-- What you will do --
An exact reproduction of all the entries is what the answer must contain.

-- Records shown --
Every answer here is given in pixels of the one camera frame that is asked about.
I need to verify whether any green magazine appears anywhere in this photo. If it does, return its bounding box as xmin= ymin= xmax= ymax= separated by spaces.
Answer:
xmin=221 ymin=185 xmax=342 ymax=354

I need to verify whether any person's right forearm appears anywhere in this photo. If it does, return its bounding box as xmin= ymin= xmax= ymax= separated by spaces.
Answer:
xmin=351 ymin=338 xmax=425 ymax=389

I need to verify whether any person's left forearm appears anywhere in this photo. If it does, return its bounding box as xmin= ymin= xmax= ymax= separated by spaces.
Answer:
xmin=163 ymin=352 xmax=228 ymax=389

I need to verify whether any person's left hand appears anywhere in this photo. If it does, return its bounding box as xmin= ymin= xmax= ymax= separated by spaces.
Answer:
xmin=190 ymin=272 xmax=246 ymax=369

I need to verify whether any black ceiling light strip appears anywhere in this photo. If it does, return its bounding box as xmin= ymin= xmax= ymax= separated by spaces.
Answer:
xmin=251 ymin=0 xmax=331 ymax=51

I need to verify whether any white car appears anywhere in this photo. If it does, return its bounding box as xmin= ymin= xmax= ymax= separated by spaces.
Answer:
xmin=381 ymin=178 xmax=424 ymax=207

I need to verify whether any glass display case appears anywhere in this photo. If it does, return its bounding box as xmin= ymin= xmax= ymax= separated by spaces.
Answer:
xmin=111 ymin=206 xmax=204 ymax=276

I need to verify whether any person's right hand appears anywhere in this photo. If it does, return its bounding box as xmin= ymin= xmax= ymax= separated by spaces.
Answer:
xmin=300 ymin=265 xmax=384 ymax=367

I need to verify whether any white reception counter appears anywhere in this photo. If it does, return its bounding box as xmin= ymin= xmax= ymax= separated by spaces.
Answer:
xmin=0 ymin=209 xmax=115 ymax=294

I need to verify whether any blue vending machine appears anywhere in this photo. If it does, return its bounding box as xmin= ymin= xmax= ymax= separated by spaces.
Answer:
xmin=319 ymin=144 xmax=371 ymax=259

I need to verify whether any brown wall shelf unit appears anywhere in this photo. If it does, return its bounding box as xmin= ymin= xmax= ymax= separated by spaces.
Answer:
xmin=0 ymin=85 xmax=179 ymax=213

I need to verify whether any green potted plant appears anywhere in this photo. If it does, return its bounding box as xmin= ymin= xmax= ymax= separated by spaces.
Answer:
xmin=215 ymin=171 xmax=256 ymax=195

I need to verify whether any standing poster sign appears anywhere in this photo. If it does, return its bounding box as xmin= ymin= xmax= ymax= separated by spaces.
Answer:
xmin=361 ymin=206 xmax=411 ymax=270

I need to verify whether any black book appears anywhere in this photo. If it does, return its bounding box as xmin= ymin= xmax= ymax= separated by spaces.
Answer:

-- Problem solution --
Every answer here is given in pixels of the one camera frame that is asked about.
I need to verify whether any green magazine appears anywhere in this photo. If it does, return its bounding box as xmin= ymin= xmax= ymax= separated by spaces.
Answer:
xmin=221 ymin=185 xmax=342 ymax=354

I need to verify whether any person's right forearm appears anywhere in this photo. If it does, return its bounding box as xmin= ymin= xmax= ymax= separated by spaces.
Answer:
xmin=351 ymin=338 xmax=425 ymax=389

I need to verify whether any person's left forearm appears anywhere in this photo. If it does, return its bounding box as xmin= ymin= xmax= ymax= separated by spaces.
Answer:
xmin=163 ymin=352 xmax=228 ymax=389

I need to verify whether any person's left hand appears anywhere in this photo. If it does, return its bounding box as xmin= ymin= xmax= ymax= separated by spaces.
Answer:
xmin=190 ymin=272 xmax=246 ymax=369

I need to verify whether any black ceiling light strip appears anywhere in this photo. If it does, return its bounding box as xmin= ymin= xmax= ymax= separated by spaces.
Answer:
xmin=251 ymin=0 xmax=331 ymax=51

I need to verify whether any white car appears anywhere in this photo. If it does, return its bounding box as xmin= ymin= xmax= ymax= separated by spaces.
Answer:
xmin=381 ymin=178 xmax=424 ymax=207

I need to verify whether any glass display case appears anywhere in this photo. If it does, return its bounding box as xmin= ymin= xmax= ymax= separated by spaces.
Answer:
xmin=111 ymin=206 xmax=204 ymax=276

I need to verify whether any person's right hand appears anywhere in this photo. If it does, return its bounding box as xmin= ymin= xmax= ymax= separated by spaces.
Answer:
xmin=300 ymin=265 xmax=384 ymax=367

I need to verify whether any white reception counter appears anywhere in this photo. If it does, return its bounding box as xmin= ymin= xmax= ymax= separated by spaces.
Answer:
xmin=0 ymin=209 xmax=115 ymax=294

I need to verify whether any blue vending machine appears anywhere in this photo. If it does, return its bounding box as xmin= ymin= xmax= ymax= separated by spaces.
Answer:
xmin=319 ymin=144 xmax=371 ymax=259

I need to verify whether any brown wall shelf unit appears anywhere in this photo. If it does, return its bounding box as xmin= ymin= xmax= ymax= separated by spaces.
Answer:
xmin=0 ymin=85 xmax=179 ymax=213

I need to verify whether any green potted plant appears anywhere in this photo. If it does, return its bounding box as xmin= ymin= xmax= ymax= separated by spaces.
Answer:
xmin=215 ymin=171 xmax=256 ymax=195

I need to verify whether any standing poster sign appears anywhere in this photo. If it does, return its bounding box as xmin= ymin= xmax= ymax= separated by spaces.
Answer:
xmin=361 ymin=206 xmax=411 ymax=270

I need to verify whether any black book appears anywhere in this photo. If it does, return its bounding box as xmin= ymin= xmax= ymax= separated by spaces.
Answer:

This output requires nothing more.